If a water supply’s contaminated, people can be exposed to PCE when they drink it, use it to prepare food, shower, do laundry, or perform household cleaning chores.
Studies of low-level exposure over time in laboratory animals show PCE can cause kidney and liver cancers as well as leukemia. If a pregnant woman is exposed and becomes sick, fetal development may be affected.
Benzene is a highly flammable chemical that is a colorless or light-yellow liquid at room temperature. It evaporates quickly and only slightly dissolves in water (it usually floats on top). It can be produced in nature and through chemical processes, according to the federal Centers for Disease Control and Prevention (CDC). Benzene is widely used and ranks in the top twenty chemicals for production volume. It’s used to make plastics, lubricants, detergents, and pesticides.
Cells exposed to benzene may not function correctly. It can cause anemia (low levels of red blood cells), excessive bleeding, and the loss of white blood cells (part of the immune system). The degree of benzene poisoning depends on the amount, type, and length of time exposed. The person’s age and preexisting medical conditions also affect the chemical’s impact.
Benzene causes cancer in humans, according to the federal Department of Health and Human Services. Long-term exposure to high levels of airborne benzene can cause leukemia and cancer in blood-forming organs.
- Vinyl Chloride
Vinyl chloride is commonly used as a colorless gas. It’s a manufactured substance that doesn’t occur naturally. It can also form when other substances break down. Vinyl chloride is used to make polyvinyl chloride (PVC) which makes plastic products, including pipes, packaging materials, cable and wire cable coatings.
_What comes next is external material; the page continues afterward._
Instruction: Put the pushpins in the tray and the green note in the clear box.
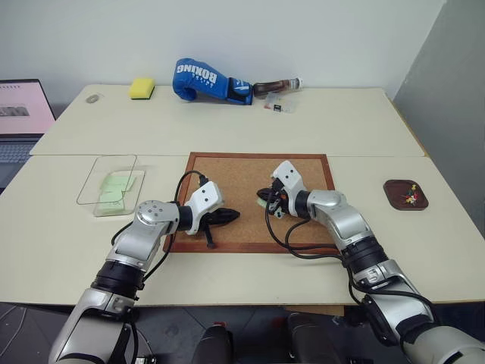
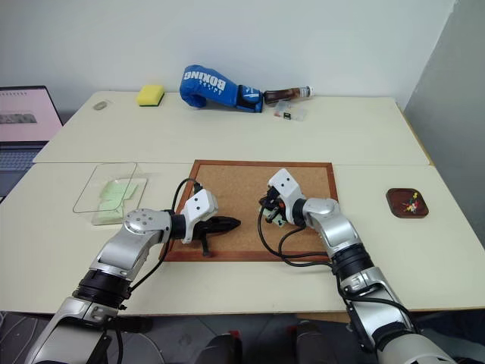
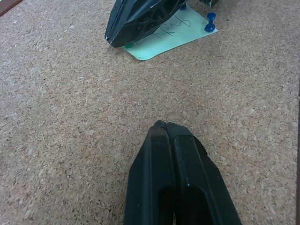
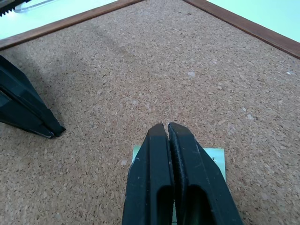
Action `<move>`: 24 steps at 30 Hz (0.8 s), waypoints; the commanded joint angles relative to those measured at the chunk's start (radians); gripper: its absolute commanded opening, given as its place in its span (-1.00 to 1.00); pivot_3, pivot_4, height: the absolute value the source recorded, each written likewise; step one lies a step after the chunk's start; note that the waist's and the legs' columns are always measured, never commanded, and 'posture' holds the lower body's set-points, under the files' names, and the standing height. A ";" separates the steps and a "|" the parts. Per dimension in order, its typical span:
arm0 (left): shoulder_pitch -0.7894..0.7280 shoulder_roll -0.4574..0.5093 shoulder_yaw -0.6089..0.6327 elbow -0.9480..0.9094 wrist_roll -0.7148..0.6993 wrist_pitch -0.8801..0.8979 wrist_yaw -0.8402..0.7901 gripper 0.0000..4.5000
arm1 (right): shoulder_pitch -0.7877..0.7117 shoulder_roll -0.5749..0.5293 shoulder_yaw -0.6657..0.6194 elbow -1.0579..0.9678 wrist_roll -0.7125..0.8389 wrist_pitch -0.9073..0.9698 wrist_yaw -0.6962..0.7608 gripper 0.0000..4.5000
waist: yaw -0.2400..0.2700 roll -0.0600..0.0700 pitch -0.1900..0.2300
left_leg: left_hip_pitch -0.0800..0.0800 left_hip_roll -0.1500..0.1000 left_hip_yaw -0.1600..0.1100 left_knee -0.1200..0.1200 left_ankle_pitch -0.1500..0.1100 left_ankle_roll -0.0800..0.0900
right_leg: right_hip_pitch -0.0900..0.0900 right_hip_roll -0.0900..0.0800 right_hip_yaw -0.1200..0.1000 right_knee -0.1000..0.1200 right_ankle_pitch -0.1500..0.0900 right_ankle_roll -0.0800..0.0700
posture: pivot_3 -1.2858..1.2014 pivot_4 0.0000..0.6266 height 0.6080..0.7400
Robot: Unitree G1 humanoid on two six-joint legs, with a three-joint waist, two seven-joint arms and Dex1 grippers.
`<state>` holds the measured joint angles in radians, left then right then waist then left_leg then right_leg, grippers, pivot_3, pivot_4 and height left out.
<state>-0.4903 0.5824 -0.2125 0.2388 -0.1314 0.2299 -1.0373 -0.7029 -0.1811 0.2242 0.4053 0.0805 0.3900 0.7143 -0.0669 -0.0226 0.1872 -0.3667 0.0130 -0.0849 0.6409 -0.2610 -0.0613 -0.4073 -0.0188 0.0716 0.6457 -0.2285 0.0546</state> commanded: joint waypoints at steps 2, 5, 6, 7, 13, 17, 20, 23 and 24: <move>0.012 0.009 -0.032 0.027 0.048 0.038 0.005 -1.00 | 0.015 -0.011 -0.032 -0.153 0.031 0.013 0.002 -0.99 | 0.001 0.000 0.000 | -0.001 0.000 0.000 0.000 0.000 0.000 | 0.000 0.000 0.000 0.000 0.000 0.000 | 0.03 -0.52 1.00; 0.005 0.005 -0.036 0.041 0.052 0.032 0.006 -1.00 | 0.023 -0.017 -0.039 -0.180 0.033 0.033 -0.008 -0.99 | 0.001 0.001 0.000 | -0.001 0.000 0.000 -0.001 0.000 0.000 | -0.001 0.000 0.000 0.000 0.000 0.001 | 0.03 -0.52 1.00; 0.004 0.004 -0.037 0.044 0.053 0.030 0.006 -1.00 | 0.026 -0.020 -0.041 -0.189 0.035 0.040 -0.012 -0.99 | 0.001 0.001 0.000 | -0.001 0.000 0.000 -0.001 0.000 0.000 | -0.001 0.000 0.000 0.000 0.001 0.001 | 0.03 -0.52 1.00; 0.003 0.003 -0.037 0.045 0.053 0.029 0.006 -1.00 | 0.029 -0.021 -0.043 -0.197 0.036 0.045 -0.014 -0.99 | 0.001 0.001 0.000 | -0.001 0.000 0.000 -0.001 0.000 0.000 | -0.001 0.000 0.000 0.000 0.000 0.001 | 0.03 -0.52 1.00; -0.005 -0.003 -0.043 0.051 0.050 0.028 0.005 -1.00 | 0.031 -0.025 -0.059 -0.223 0.042 0.065 -0.037 -0.99 | 0.002 0.001 0.000 | 0.000 0.000 0.000 0.000 0.000 0.000 | 0.000 0.000 0.000 0.000 -0.001 -0.001 | 0.03 -0.52 1.00; -0.003 -0.002 -0.044 0.049 0.048 0.027 0.003 -1.00 | 0.038 -0.035 -0.068 -0.245 0.043 0.076 -0.046 -0.99 | 0.007 0.001 0.000 | 0.000 0.000 0.000 0.000 0.000 0.000 | 0.000 0.000 0.000 0.000 -0.001 -0.001 | 0.03 -0.52 1.00; -0.002 -0.001 -0.043 0.048 0.047 0.029 0.002 -1.00 | 0.044 -0.057 -0.108 -0.277 0.052 0.099 -0.069 -0.99 | 0.009 0.001 0.000 | -0.001 0.000 0.000 0.000 0.000 0.000 | 0.000 0.000 0.000 -0.001 -0.001 -0.001 | 0.03 -0.52 1.00; 0.009 0.003 -0.043 0.038 0.046 0.032 0.000 -1.00 | 0.076 -0.112 -0.180 -0.344 0.056 0.151 -0.114 -0.99 | 0.010 0.001 0.000 | -0.001 0.000 0.000 0.000 0.000 0.000 | 0.000 0.000 0.000 -0.001 -0.001 -0.001 | 0.03 -0.52 1.00; 0.013 0.004 -0.043 0.033 0.046 0.033 0.000 -1.00 | 0.091 -0.131 -0.199 -0.366 0.055 0.166 -0.130 -0.99 | 0.010 0.001 0.000 | -0.001 0.000 0.000 0.000 0.000 0.000 | 0.000 0.000 0.000 -0.001 -0.001 -0.001 | 0.03 -0.52 1.00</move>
Liquid vinyl chloride typically evaporates quickly. Vinyl chloride in water or soil should evaporate if it’s near the surface. Small amounts can dissolve in water. Exposure is normally through breathing in the gas, but people can drink the chemical if it’s in the water supply.
The effects of drinking high levels of vinyl chloride are unknown. Animal studies have shown that long-term exposure to vinyl chloride can damage sperm and testes. Breathing in the gas over long periods can cause liver and nerve damage. The U.S. Department of Health and Human Services states vinyl chloride is a known carcinogen.
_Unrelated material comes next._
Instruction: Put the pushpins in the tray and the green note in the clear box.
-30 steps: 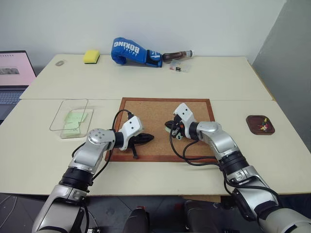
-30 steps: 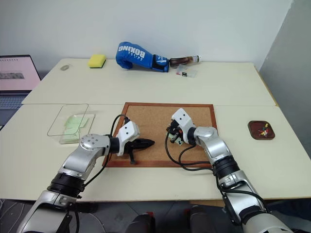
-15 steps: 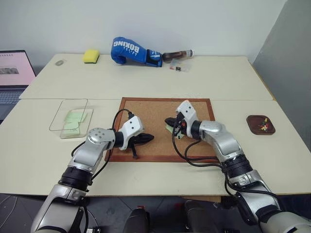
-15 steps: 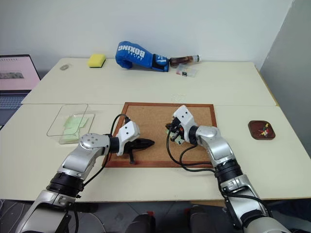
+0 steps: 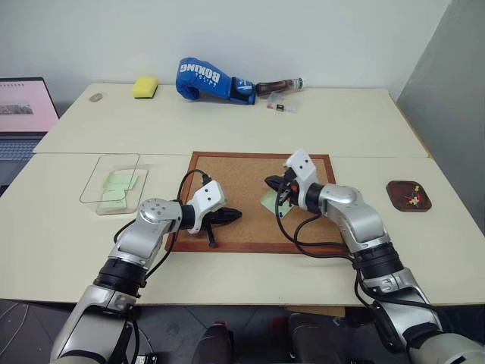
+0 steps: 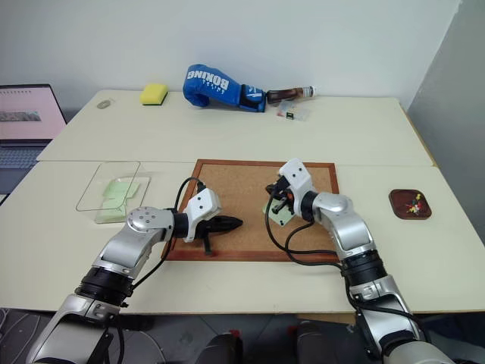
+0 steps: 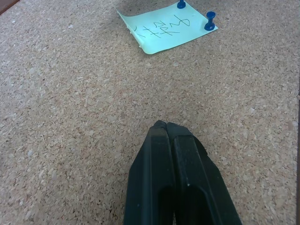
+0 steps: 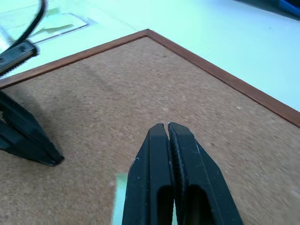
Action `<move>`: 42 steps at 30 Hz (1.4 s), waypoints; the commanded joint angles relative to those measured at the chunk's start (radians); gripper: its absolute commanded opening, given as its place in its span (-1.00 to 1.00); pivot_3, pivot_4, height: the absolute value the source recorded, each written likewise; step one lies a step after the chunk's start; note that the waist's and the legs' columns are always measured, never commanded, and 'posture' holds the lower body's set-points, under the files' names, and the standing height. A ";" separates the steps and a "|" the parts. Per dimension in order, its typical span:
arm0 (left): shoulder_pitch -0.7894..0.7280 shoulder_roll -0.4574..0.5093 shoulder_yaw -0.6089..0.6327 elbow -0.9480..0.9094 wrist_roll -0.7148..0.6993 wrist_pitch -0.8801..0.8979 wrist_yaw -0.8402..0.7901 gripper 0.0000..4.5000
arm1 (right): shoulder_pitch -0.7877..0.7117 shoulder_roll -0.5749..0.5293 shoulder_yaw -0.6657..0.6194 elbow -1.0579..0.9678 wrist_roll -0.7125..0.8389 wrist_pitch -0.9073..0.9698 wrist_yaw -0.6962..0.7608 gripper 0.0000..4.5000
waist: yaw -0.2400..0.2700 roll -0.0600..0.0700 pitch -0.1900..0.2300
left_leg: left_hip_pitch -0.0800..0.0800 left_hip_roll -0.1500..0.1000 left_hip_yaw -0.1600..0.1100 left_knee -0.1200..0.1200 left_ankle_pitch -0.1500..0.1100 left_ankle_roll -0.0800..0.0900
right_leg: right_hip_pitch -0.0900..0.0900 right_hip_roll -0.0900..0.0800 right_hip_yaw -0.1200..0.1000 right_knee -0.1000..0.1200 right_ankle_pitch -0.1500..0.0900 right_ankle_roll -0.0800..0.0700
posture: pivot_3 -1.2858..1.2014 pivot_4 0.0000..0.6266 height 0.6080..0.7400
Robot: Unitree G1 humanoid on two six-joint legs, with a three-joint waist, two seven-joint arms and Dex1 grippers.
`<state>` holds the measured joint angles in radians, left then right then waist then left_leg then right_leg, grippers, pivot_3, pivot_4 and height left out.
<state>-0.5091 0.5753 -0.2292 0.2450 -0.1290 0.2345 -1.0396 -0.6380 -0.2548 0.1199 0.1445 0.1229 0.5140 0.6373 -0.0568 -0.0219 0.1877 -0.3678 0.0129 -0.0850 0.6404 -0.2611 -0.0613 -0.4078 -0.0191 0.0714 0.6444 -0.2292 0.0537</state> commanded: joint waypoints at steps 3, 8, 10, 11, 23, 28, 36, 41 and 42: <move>0.049 0.016 -0.030 0.005 0.039 0.040 -0.003 -1.00 | 0.089 -0.127 -0.186 -0.180 0.011 0.101 -0.109 -0.99 | 0.001 0.000 0.000 | 0.000 0.000 0.000 -0.001 0.000 0.000 | 0.000 0.000 0.000 0.000 0.000 0.000 | 0.03 -0.52 1.00; 0.058 0.016 -0.035 0.007 0.043 0.032 -0.005 -1.00 | 0.196 -0.251 -0.338 -0.259 -0.002 0.126 -0.170 -0.99 | 0.000 0.000 0.000 | 0.000 0.000 0.001 -0.004 0.000 0.000 | -0.001 0.000 0.000 -0.001 -0.001 0.000 | 0.03 -0.52 1.00; 0.054 0.014 -0.038 0.012 0.044 0.030 -0.007 -1.00 | 0.239 -0.296 -0.409 -0.261 0.010 0.145 -0.185 -0.99 | 0.000 0.000 0.000 | 0.000 0.000 0.001 -0.004 0.000 0.000 | -0.001 0.000 0.000 -0.001 -0.002 -0.001 | 0.03 -0.52 1.00; 0.050 0.012 -0.039 0.016 0.044 0.029 -0.008 -1.00 | 0.257 -0.317 -0.439 -0.246 0.015 0.149 -0.190 -0.99 | 0.000 0.000 0.000 | 0.000 0.000 0.001 -0.004 0.000 0.000 | -0.001 0.000 0.000 -0.001 -0.002 -0.001 | 0.03 -0.52 1.00; 0.026 -0.019 -0.057 0.050 0.057 -0.002 -0.018 -1.00 | 0.214 -0.366 -0.543 0.078 0.090 0.064 -0.190 -0.99 | -0.001 0.001 0.000 | 0.002 0.000 0.002 -0.004 0.000 0.000 | 0.001 -0.001 0.002 -0.002 -0.002 0.000 | 0.03 -0.52 1.00; 0.040 -0.015 -0.047 0.033 0.058 0.003 -0.022 -1.00 | 0.172 -0.381 -0.512 0.192 0.082 0.000 -0.171 -0.99 | 0.002 0.001 0.000 | 0.002 -0.001 0.002 -0.004 0.000 0.000 | 0.001 -0.001 0.001 -0.002 -0.002 0.000 | 0.03 -0.52 1.00; 0.057 -0.004 -0.039 0.009 0.055 0.016 -0.020 -1.00 | 0.104 -0.394 -0.484 0.352 0.074 -0.086 -0.174 -0.99 | 0.000 0.001 -0.001 | 0.001 -0.001 0.003 -0.005 0.000 0.000 | 0.001 -0.001 0.002 -0.003 -0.002 0.001 | 0.03 -0.52 1.00; 0.045 -0.007 -0.042 0.012 0.056 0.016 -0.019 -1.00 | 0.065 -0.400 -0.475 0.433 0.064 -0.145 -0.190 -0.66 | 0.000 0.001 0.000 | 0.002 -0.001 0.003 -0.005 0.000 0.000 | 0.001 -0.001 0.002 -0.003 -0.002 0.000 | 0.03 -0.52 1.00; 0.045 -0.006 -0.041 0.013 0.057 0.015 -0.020 -1.00 | 0.061 -0.401 -0.474 0.439 0.064 -0.148 -0.189 -0.54 | 0.000 0.001 0.000 | 0.001 -0.001 0.003 -0.005 0.000 0.000 | 0.001 -0.001 0.002 -0.003 -0.002 0.001 | 0.03 -0.52 1.00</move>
Find Those Injured by the Camp Lejeune Water Supply Looking for Legal Help
How Do We Obtain Camp Lejeune Cases?
1. We use AI-based Behavioral Intent Targeting to create exclusive Camp LeJeune injury leads from Facebook, YouTube, Instagram, and data mining using our proprietary software and strategy. This targeting puts effective advertising in front of those actively tracked online as acting like someone coping with an injury that may have been caused by contaminated water at Camp LeJeune.
2. The Camp Lejeune Advantage-Marines helping Marines!
Once a Marine, always a Marine. Ron Lasorsa, a partner in ZeroRisk Cases® and former Marine, will deliver an unfair advantage for any law firm.
Some quick facts:
- Ron Lasorsa, a partner in ZeroRisk Cases®, is a US Navel Academy graduate and a former Marine stationed at Camp Lejeune from 1990-1994.
- Ron was the Commanding General’s Aide-de-Camp and had first-hand knowledge of the contaminated water supply during his tenure.
- The contamination continued beyond the years of the new law based on subsequent soil tests. Ron reported the contamination test results up the chain of command.
- Ron is uniquely connected to Marines through his US Naval Academy and USMC service networking that he continues to this day.
We are generating signed cases using a massive viral marketing campaign using Lasorsa’s extensive email list and social and direct connections.
Ron’s background allows us to reach out and locate Marines and family members who had exposure or know of other Marines who had been exposed to the contaminated water while stationed at Camp Lejeune, all without using any broadcast or social media marketing.
The Marine networking strategy is compelling and without political implications and without violating the strict North Carolina advertising rules so often violated by lead generation agencies.
Running a viral marketing campaign is a very powerful strategy in obtaining the best qualified cases for this campaign.
Hundreds of thousands of people may have been exposed to chemical-laced water at Camp Lejeune, including service members, their families, contractors, and employees. Zero Risk Cases can provide you with clients who have signed the required forms and are seeking the legal representation they need. Call us at 833-ZERORISK (833-937-6747) to discuss your needs and how we can meet them.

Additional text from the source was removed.